**Directions for this task**.
In your reply, repeat the full listing exactly and leave each picture out.

____________________

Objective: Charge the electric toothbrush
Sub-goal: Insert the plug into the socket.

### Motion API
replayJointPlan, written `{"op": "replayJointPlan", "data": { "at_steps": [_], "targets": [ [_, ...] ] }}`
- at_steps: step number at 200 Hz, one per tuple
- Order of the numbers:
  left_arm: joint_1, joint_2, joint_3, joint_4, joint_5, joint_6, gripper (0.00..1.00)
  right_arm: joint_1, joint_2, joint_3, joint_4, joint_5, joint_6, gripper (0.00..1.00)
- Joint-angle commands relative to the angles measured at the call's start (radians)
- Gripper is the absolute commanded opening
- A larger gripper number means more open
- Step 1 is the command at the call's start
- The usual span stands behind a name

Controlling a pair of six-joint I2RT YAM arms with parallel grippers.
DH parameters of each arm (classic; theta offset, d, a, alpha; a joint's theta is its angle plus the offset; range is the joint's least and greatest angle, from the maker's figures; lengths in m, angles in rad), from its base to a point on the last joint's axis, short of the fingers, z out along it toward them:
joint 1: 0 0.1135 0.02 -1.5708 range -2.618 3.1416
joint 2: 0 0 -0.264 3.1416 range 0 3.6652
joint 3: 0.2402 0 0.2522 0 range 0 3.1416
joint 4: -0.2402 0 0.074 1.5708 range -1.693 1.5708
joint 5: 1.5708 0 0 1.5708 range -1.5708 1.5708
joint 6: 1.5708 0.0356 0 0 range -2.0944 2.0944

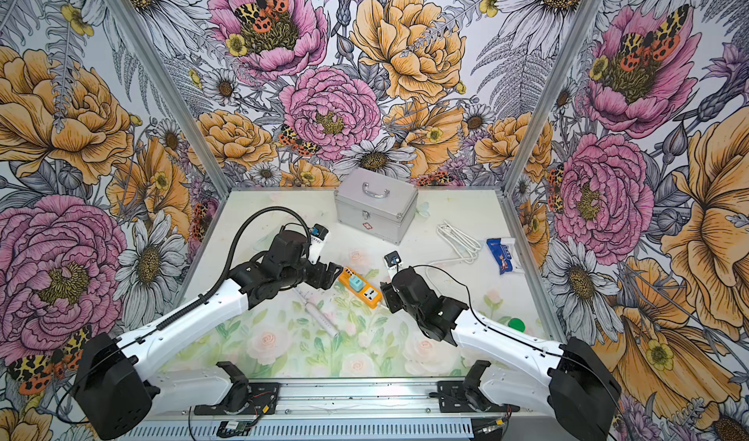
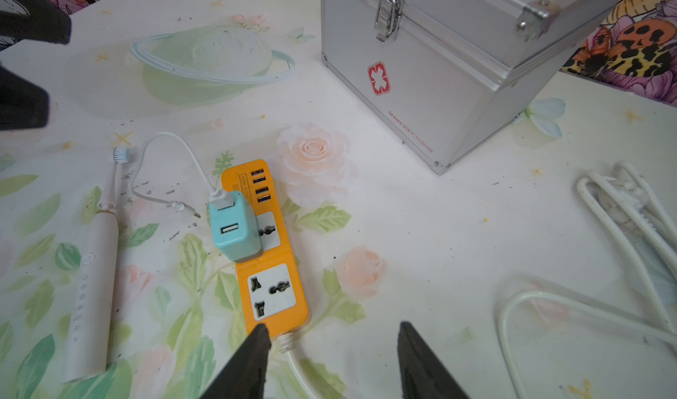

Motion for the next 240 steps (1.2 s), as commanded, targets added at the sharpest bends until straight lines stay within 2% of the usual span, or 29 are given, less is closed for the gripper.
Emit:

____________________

**Answer to this exercise**.
Objective: Charge the electric toothbrush
Sub-goal: Insert the plug into the socket.

### Motion API
replayJointPlan, written `{"op": "replayJointPlan", "data": { "at_steps": [_], "targets": [ [_, ...] ] }}`
- at_steps: step number at 200 Hz, one per tuple
- Order of the numbers:
  left_arm: joint_1, joint_2, joint_3, joint_4, joint_5, joint_6, gripper (0.00..1.00)
  right_arm: joint_1, joint_2, joint_3, joint_4, joint_5, joint_6, gripper (0.00..1.00)
- Joint-angle commands relative to the angles measured at the call's start (radians)
- Gripper is the absolute commanded opening
- A larger gripper number means more open
- Step 1 is the command at the call's start
- The usual span stands behind a name

Controlling a pair of six-joint I2RT YAM arms with parallel grippers.
DH parameters of each arm (classic; theta offset, d, a, alpha; a joint's theta is its angle plus the offset; range is the joint's least and greatest angle, from the maker's figures; lengths in m, angles in rad), from its base to a point on the last joint's axis, short of the fingers, z out along it toward them:
joint 1: 0 0.1135 0.02 -1.5708 range -2.618 3.1416
joint 2: 0 0 -0.264 3.1416 range 0 3.6652
joint 3: 0.2402 0 0.2522 0 range 0 3.1416
joint 4: -0.2402 0 0.074 1.5708 range -1.693 1.5708
joint 5: 1.5708 0 0 1.5708 range -1.5708 1.5708
joint 6: 1.5708 0.0356 0 0 range -2.0944 2.0944


Motion for the next 240 steps (1.2 s), as commanded, targets added at the sharpest bends until straight lines stay within 2% of the usual span, or 29 are given, less is closed for the gripper.
Emit:

This is the complete answer to the exercise.